> Exercise directions: Copy exactly the lines of the records below, and only those lines, beginning with the line that contains "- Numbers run" and ending with the line that contains "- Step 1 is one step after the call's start".

[Records from a dataset]
┌──

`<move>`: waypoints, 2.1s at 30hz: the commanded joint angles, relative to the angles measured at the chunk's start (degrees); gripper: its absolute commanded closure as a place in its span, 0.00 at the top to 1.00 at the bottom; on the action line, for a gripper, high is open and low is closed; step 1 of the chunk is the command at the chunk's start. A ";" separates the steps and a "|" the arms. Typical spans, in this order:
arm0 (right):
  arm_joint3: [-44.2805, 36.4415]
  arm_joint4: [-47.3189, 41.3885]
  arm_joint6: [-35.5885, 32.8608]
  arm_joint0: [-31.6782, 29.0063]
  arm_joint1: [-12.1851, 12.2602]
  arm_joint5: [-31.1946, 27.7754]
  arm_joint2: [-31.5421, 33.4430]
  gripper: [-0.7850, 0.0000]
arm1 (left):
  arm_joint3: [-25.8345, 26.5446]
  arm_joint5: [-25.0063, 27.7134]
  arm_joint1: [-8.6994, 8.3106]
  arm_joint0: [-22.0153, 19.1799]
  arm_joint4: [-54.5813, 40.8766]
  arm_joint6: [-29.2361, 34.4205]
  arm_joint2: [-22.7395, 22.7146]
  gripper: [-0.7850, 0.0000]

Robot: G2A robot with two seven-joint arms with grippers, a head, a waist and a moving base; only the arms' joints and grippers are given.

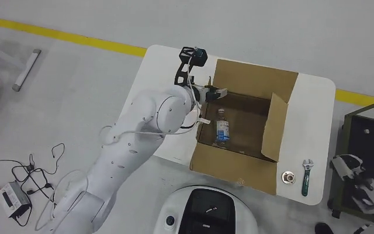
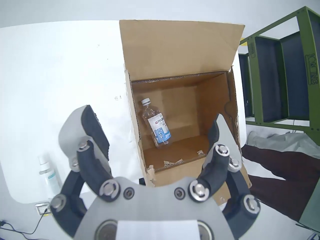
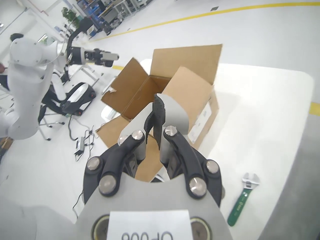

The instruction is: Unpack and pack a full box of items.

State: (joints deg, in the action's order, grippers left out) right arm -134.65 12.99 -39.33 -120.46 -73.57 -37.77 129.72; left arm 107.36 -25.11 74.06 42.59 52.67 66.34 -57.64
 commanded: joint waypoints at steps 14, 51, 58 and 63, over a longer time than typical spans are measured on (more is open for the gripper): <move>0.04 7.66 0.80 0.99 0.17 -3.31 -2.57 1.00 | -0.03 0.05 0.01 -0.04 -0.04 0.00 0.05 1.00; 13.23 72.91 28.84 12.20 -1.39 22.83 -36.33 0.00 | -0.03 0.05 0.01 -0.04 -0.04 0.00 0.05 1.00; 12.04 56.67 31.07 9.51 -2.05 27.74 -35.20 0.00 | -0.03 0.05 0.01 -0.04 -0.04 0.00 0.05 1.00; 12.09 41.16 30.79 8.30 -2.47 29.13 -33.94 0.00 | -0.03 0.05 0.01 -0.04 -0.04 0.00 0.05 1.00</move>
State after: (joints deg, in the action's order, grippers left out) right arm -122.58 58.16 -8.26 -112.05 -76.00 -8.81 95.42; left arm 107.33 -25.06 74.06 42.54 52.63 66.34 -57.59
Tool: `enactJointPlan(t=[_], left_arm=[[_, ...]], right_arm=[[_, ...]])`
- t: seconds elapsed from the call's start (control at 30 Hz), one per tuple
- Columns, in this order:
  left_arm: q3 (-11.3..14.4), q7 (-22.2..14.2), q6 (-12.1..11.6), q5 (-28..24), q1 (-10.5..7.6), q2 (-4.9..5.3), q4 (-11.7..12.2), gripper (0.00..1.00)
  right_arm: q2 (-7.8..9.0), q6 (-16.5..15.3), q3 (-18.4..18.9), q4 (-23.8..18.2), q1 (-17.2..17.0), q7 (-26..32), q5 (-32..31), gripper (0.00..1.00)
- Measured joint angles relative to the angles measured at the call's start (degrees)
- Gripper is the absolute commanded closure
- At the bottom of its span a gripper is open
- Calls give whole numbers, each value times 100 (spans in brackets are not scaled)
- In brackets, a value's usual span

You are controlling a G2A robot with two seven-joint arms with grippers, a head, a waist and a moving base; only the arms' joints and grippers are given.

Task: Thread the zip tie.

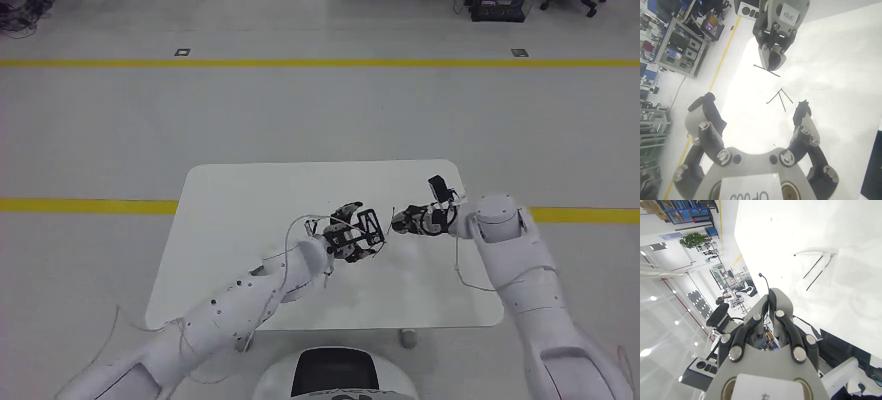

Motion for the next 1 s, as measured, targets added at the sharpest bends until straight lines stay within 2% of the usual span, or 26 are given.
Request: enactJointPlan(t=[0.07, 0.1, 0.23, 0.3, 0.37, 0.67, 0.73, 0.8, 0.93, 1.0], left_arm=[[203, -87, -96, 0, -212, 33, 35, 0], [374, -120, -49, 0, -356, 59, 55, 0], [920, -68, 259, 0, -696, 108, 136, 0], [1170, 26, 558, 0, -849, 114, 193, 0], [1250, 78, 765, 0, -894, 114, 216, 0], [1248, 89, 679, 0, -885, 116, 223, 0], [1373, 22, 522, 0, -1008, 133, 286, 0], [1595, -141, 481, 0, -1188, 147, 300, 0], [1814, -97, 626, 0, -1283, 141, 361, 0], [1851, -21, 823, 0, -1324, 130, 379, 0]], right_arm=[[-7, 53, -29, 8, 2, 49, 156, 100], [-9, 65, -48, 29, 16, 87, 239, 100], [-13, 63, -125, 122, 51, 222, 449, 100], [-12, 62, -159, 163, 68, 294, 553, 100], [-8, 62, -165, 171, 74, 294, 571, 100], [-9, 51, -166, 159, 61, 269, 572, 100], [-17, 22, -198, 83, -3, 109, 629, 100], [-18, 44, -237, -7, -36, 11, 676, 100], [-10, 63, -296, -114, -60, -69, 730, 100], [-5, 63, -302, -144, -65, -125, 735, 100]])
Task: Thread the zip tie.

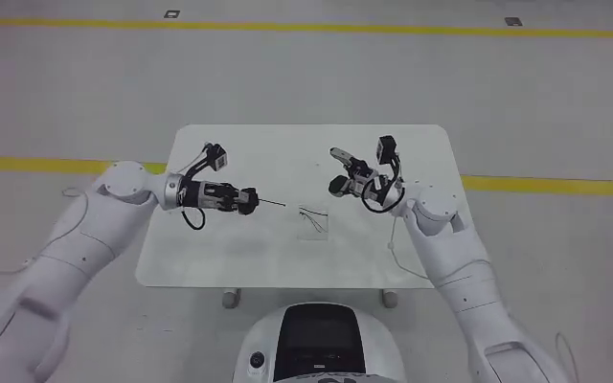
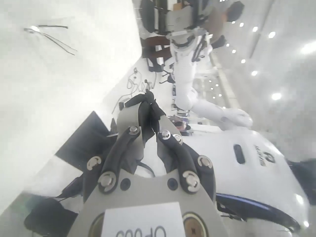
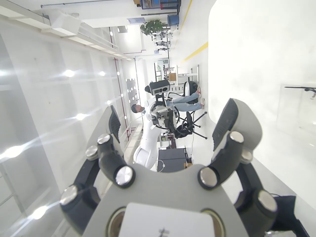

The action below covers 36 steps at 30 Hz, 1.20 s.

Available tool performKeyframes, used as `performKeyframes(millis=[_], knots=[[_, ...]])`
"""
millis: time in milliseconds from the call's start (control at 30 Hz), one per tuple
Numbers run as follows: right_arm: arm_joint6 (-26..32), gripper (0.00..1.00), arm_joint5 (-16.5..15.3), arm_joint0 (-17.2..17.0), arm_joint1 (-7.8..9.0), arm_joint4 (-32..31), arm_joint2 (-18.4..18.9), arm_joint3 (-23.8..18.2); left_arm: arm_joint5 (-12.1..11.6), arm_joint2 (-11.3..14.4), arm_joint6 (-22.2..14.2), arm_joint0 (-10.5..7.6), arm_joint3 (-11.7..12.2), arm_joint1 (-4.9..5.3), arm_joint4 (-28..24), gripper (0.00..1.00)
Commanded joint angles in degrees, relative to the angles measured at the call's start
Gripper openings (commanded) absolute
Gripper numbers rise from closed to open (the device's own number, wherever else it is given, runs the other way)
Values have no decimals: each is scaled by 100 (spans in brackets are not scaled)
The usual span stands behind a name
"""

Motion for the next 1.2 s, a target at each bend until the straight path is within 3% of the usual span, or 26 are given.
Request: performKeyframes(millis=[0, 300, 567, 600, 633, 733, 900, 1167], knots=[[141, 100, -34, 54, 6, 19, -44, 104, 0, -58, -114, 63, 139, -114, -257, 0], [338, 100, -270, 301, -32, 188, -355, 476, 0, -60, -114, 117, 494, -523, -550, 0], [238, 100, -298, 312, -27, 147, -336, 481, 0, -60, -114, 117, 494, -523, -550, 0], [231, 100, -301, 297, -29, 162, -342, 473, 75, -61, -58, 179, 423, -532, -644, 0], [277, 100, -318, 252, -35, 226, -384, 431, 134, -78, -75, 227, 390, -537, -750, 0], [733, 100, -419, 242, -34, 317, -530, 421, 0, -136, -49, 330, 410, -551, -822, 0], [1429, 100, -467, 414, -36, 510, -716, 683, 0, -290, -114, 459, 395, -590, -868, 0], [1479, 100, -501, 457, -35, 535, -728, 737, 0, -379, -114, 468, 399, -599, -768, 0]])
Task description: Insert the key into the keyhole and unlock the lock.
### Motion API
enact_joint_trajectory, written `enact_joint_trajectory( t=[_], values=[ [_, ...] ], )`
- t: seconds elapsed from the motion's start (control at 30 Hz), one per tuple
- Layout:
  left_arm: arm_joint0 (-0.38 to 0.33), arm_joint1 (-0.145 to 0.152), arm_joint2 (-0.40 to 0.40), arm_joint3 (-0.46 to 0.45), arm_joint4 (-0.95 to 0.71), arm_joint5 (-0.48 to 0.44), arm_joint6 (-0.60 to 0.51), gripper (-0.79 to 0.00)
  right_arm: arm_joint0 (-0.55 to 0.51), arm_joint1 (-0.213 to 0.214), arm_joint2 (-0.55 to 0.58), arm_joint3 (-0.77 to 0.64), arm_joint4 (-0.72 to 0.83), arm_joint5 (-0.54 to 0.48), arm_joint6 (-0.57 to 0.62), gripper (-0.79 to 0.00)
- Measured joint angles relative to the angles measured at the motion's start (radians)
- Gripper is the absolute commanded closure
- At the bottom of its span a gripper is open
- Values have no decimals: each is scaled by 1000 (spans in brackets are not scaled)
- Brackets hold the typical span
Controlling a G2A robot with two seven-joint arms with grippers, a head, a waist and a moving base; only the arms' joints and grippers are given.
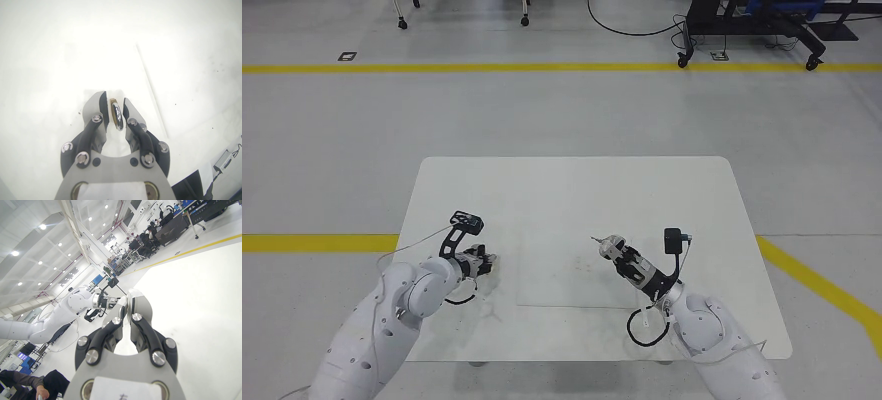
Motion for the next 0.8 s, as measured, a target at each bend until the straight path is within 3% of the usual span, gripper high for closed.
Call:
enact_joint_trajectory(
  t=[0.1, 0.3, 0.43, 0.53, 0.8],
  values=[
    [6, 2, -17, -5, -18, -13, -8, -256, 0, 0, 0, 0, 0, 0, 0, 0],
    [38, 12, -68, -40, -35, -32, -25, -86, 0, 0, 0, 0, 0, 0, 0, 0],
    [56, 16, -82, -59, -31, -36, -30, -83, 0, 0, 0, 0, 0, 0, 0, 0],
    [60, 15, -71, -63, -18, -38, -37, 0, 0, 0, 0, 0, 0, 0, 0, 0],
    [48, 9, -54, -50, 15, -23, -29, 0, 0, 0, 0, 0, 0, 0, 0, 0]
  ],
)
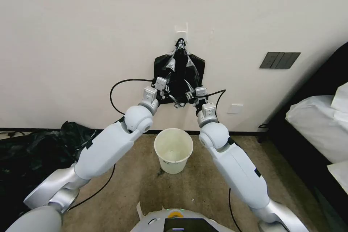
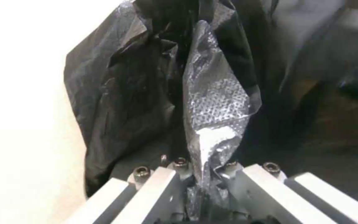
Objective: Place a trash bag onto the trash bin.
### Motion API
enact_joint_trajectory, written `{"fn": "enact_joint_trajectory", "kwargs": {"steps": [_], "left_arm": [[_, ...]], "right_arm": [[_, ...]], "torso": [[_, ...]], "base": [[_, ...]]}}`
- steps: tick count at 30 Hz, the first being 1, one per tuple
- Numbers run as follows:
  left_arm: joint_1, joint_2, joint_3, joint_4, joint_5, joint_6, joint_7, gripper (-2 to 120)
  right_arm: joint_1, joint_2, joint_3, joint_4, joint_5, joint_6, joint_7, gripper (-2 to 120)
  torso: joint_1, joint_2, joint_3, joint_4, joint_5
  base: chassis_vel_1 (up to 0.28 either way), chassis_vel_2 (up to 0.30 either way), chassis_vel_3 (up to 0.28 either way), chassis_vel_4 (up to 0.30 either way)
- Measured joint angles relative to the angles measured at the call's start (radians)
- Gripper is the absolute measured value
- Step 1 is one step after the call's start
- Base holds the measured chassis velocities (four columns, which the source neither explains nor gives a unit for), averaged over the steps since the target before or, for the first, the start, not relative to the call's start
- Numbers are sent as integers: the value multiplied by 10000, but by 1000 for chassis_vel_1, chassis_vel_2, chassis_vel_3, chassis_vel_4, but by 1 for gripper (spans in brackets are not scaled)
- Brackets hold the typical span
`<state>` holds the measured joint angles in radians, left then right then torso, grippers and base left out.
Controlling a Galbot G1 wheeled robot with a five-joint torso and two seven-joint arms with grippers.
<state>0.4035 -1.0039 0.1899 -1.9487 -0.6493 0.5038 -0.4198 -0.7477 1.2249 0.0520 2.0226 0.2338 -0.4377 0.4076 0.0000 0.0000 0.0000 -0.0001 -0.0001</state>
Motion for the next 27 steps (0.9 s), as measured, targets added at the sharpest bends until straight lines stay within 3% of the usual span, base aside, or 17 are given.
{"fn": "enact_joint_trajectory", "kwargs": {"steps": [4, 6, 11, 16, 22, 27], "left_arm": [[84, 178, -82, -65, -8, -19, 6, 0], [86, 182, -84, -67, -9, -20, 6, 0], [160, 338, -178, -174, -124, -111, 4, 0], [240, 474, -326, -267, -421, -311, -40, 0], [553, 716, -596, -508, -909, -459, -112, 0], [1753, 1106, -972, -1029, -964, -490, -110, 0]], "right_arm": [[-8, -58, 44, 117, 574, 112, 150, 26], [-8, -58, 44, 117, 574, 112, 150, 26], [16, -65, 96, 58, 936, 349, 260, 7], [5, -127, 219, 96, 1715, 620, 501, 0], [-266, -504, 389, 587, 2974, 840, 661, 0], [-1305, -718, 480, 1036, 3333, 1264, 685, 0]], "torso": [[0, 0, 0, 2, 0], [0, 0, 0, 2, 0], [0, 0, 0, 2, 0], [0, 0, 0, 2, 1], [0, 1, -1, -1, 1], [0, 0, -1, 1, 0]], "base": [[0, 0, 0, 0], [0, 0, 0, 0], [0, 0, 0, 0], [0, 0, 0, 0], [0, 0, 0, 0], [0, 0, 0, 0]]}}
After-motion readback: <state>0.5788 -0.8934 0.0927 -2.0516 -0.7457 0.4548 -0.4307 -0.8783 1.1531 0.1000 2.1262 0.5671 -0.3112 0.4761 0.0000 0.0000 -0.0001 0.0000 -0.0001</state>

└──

> Output below:
- Numbers run as follows:
  left_arm: joint_1, joint_2, joint_3, joint_4, joint_5, joint_6, joint_7, gripper (-2 to 120)
  right_arm: joint_1, joint_2, joint_3, joint_4, joint_5, joint_6, joint_7, gripper (-2 to 120)
  torso: joint_1, joint_2, joint_3, joint_4, joint_5
  base: chassis_vel_1 (up to 0.28 either way), chassis_vel_2 (up to 0.30 either way), chassis_vel_3 (up to 0.28 either way), chassis_vel_4 (up to 0.30 either way)
- Measured joint angles relative to the angles measured at the call's start (radians)
- Gripper is the absolute measured value
- Step 1 is one step after the call's start

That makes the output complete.